Security News

Adobe has released security updates for Adobe Flash Player, releasing version 20.0.0.235 as its final 2015 update of the year. Flash Player 20.0.0.235 addresses “critical vulnerabilities” that could potentially allow an attacker to take control of the affected system, according to Adobe’s security bulletin (APSB15-32).

Seventy-nine vulnerabilities were patched in Adobe’s final 2015 software update.

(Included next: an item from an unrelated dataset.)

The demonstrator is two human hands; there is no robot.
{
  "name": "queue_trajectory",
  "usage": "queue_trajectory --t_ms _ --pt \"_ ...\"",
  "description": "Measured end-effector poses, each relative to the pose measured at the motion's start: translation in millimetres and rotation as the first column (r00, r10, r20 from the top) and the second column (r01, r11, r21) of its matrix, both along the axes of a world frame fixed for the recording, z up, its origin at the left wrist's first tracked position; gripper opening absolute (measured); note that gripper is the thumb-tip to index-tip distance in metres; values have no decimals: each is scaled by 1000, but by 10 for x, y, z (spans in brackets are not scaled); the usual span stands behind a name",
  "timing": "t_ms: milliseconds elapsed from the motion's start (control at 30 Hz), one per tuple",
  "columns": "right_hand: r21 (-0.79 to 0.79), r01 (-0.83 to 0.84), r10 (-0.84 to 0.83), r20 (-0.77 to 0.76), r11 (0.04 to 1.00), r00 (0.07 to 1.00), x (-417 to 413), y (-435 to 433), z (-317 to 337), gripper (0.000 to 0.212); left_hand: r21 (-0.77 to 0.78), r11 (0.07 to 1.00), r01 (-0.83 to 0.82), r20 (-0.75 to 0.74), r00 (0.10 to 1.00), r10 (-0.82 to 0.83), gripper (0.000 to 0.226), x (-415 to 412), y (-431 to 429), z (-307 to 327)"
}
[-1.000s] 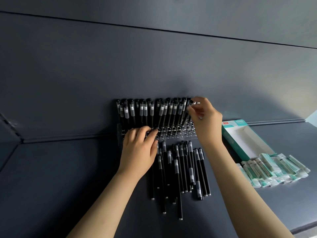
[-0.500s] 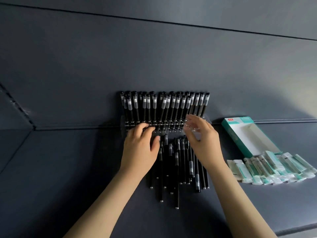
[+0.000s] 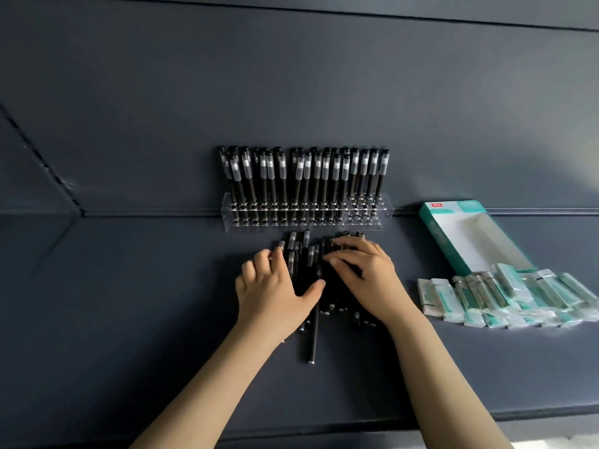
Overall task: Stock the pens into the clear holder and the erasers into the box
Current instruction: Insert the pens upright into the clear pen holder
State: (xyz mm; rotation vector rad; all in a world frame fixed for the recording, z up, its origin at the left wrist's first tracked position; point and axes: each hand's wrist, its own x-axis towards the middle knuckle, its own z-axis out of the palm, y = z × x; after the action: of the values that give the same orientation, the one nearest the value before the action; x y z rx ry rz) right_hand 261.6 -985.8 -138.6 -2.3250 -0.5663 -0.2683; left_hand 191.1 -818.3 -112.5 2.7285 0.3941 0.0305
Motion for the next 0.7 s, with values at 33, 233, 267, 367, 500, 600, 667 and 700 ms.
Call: queue_trajectory --t_ms 33,233,267,367,500,600,667,700 --pt "6 3 -3 -8 1000 1000 1 -12 -2 28 19 1000 2 -1 1000 -2 95 -10 -11 4" --pt "24 29 -28 -38 999 999 9 -63 30 19 98 995 -5 22 1000 3 89 -32 21 2" --pt "26 32 -31 -41 999 999 10 -60 32 19 109 994 -19 22 1000 17 88 -25 47 3" --pt "35 36 -34 -52 999 998 14 -45 31 18 144 987 -77 17 997 76 81 -3 110 2" --pt "33 40 -38 -51 999 998 15 -35 24 21 131 982 -139 59 990 132 70 21 120 -1" --pt "21 45 -44 -46 999 998 14 -28 23 24 81 981 -174 55 984 170 72 41 118 -1" --pt "16 50 -49 -43 999 998 12 -22 22 24 42 981 -189 56 981 186 72 50 122 -7" --pt "15 53 -53 -40 998 998 12 -18 20 23 30 981 -191 55 980 189 72 51 120 -9"
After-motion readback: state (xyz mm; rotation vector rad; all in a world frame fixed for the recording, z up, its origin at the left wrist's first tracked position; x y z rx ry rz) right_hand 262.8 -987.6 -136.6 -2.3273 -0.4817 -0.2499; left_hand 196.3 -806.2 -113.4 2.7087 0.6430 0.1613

Following the update, chief technology officer at Qualys, Wolfgang Kandek, said:

“All but three of the vulnerabilitities could be used by an attacker to gain code execution running under the user in the browser. […] Flash-based attacks have been a favorite for attackers this year with many exploit kids providing very up-to-date exploits — include this in your high priority items.”

RELATED: How to Tell if Adobe Flash Player Update is Valid

Adobe software affected by these updates include the following:

Details of the vulnerabilities addressed in this update are as follows:

• These updates resolve heap buffer overflow vulnerabilities that could lead to code execution (CVE-2015-8438, CVE-2015-8446).
• These updates resolve memory corruption vulnerabilities that could lead to code execution (CVE-2015-8444, CVE-2015-8443, CVE-2015-8417, CVE-2015-8416, CVE-2015-8451, CVE-2015-8047, CVE-2015-8455, CVE-2015-8045, CVE-2015-8418, CVE-2015-8060, CVE-2015-8419, CVE-2015-8408).
• These updates resolve security bypass vulnerabilities (CVE-2015-8453, CVE-2015-8440, CVE-2015-8409).
• These updates resolve a stack overflow vulnerability that could lead to code execution (CVE-2015-8407, CVE-2015-8457).
• These updates resolve a type confusion vulnerability that could lead to code execution (CVE-2015-8439, CVE-2015-8456).
• These updates resolve an integer overflow vulnerability that could lead to code execution (CVE-2015-8445).
• These updates resolve a buffer overflow vulnerability that could lead to code execution (CVE-2015-8415)
• These updates resolve use-after-free vulnerabilities that could lead to code execution (CVE-2015-8050, CVE-2015-8049, CVE-2015-8437, CVE-2015-8450, CVE-2015-8449, CVE-2015-8448, CVE-2015-8436, CVE-2015-8452, CVE-2015-8048, CVE-2015-8413, CVE-2015-8412, CVE-2015-8410, CVE-2015-8411, CVE-2015-8424, CVE-2015-8422, CVE-2015-8420, CVE-2015-8421, CVE-2015-8423, CVE-2015-8425, CVE-2015-8433, CVE-2015-8432, CVE-2015-8431, CVE-2015-8426, CVE-2015-8430, CVE-2015-8427, CVE-2015-8428, CVE-2015-8429, CVE-2015-8434, CVE-2015-8435, CVE-2015-8414, CVE-2015-8454, CVE-2015-8059, CVE-2015-8058, CVE-2015-8055, CVE-2015-8057, CVE-2015-8056, CVE-2015-8061, CVE-2015-8067, CVE-2015-8066, CVE-2015-8062, CVE-2015-8068, CVE-2015-8064, CVE-2015-8065, CVE-2015-8063, CVE-2015-8405, CVE-2015-8404, CVE-2015-8402, CVE-2015-8403, CVE-2015-8071, CVE-2015-8401, CVE-2015-8406, CVE-2015-8069, CVE-2015-8070, CVE-2015-8441, CVE-2015-8442, CVE-2015-8447).

Mac and Windows users running Adobe Flash Player Desktop Runtime should update to Flash Player 20.0.0.235 (16.2 MB) as soon as possible, and Linux users should update to Flash Player 11.2.202.554. Google Chrome will automatically update to the latest version, which includes Adobe Flash Player 20.0.0.228 for Windows, Mac, Linux and Chrome OS. Users of the AIR desktop runtime should update to version 20.0.0.204 by visiting the AIR download center.